We report the case of a 56-year-old woman who presented with a notion of inflammatory polyarthralgia for 4 years with self-medication by oral NSAID who presented a reduced visual acuity with foreign body sensation in both eyes for a month.

The ophthalmological examination found a visual acuity of 1/10 in both eyes, a slight conjunctival hyperemia in both eyes.

The right eye presented a corneal ulcer of 1mm/1mm that was para central with diffuse KPS.

The left eye had a para central corneal ulcer of 1.5mm/1mm with diffuse KPS.

Corneal sampling with mycological, parasitological and bacteriological study were carried out and were negative. Schirmer's test was 2mm ODG.

The patient was put on lubricating agents with high-dose corticosteroid therapy.

The evolution was marked by a healing of the ulcer on the right, with corneal perforation after 20 days on the left eye, the clinical examination of the left eye finds: a visual acuity to count the near fingers a corneal perforation <1mm, a positive spontaneous Seidel and an anterior chamber in athalamie.

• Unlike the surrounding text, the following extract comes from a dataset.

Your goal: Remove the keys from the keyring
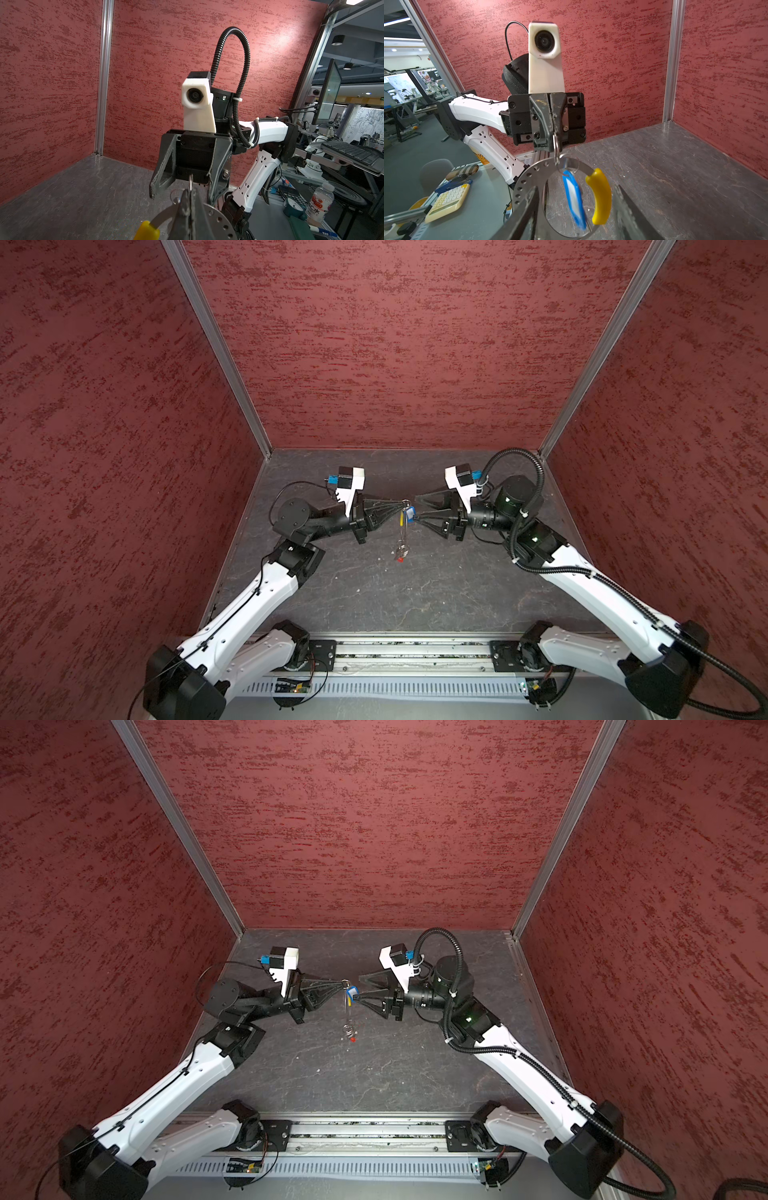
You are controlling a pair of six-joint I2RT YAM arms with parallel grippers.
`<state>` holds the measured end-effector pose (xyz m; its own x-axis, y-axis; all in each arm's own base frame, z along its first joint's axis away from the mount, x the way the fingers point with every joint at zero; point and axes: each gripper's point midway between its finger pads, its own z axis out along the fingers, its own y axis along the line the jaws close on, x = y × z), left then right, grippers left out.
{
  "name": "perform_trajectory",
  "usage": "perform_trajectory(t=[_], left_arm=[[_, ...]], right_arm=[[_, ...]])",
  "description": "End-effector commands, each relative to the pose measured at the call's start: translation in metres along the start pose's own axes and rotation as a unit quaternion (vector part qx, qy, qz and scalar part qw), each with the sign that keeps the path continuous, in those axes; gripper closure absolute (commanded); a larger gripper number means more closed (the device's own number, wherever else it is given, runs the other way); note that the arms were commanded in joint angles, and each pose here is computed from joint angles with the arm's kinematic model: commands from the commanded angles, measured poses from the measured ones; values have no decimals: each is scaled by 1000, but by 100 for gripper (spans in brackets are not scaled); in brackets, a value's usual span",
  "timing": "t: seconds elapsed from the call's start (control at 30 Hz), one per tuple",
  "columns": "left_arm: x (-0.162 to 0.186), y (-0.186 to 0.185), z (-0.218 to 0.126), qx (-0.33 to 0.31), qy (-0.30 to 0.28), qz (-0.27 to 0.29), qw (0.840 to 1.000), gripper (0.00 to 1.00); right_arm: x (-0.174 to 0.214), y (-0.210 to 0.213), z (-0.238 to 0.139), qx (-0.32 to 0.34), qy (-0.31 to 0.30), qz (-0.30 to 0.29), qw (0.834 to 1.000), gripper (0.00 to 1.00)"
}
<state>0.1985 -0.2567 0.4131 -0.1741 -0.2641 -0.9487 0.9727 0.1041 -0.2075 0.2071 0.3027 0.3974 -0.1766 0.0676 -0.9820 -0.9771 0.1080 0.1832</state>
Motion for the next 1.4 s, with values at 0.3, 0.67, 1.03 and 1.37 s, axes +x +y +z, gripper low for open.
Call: perform_trajectory(t=[0.3,0.67,1.03,1.37], left_arm=[[-6,-6,-2,7,-30,9,999,100],[-6,-7,0,7,-33,11,999,100],[-5,-5,-1,0,-33,10,999,100],[-4,-4,-1,-4,-31,10,999,100]], right_arm=[[-55,22,-12,-50,-149,9,987,51],[-42,16,9,-69,-125,43,989,66],[-35,23,15,-89,-112,46,989,85],[-34,21,12,-74,-118,44,989,75]])
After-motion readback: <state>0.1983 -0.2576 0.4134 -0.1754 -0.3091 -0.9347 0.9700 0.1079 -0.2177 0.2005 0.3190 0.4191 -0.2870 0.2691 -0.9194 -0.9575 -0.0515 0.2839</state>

A treatment with cyanoacrylate glue was performed along with medical treatment.

The biological tests found: rheumatoid factor, antinuclear antibodies and native anti-DNA antibodies, all negative.

A labial biopsy performed found a lymphoplasmacytic infiltration of the exocrine gland in favor of a primitive Gougerot Sjogren syndrome.

Aseptic corneal ulcers are rare but serious complications can occur. The risk is the evolution towards corneal perforation. The diagnosis and management of these ulcers remain a real challenge for ophthalmologists.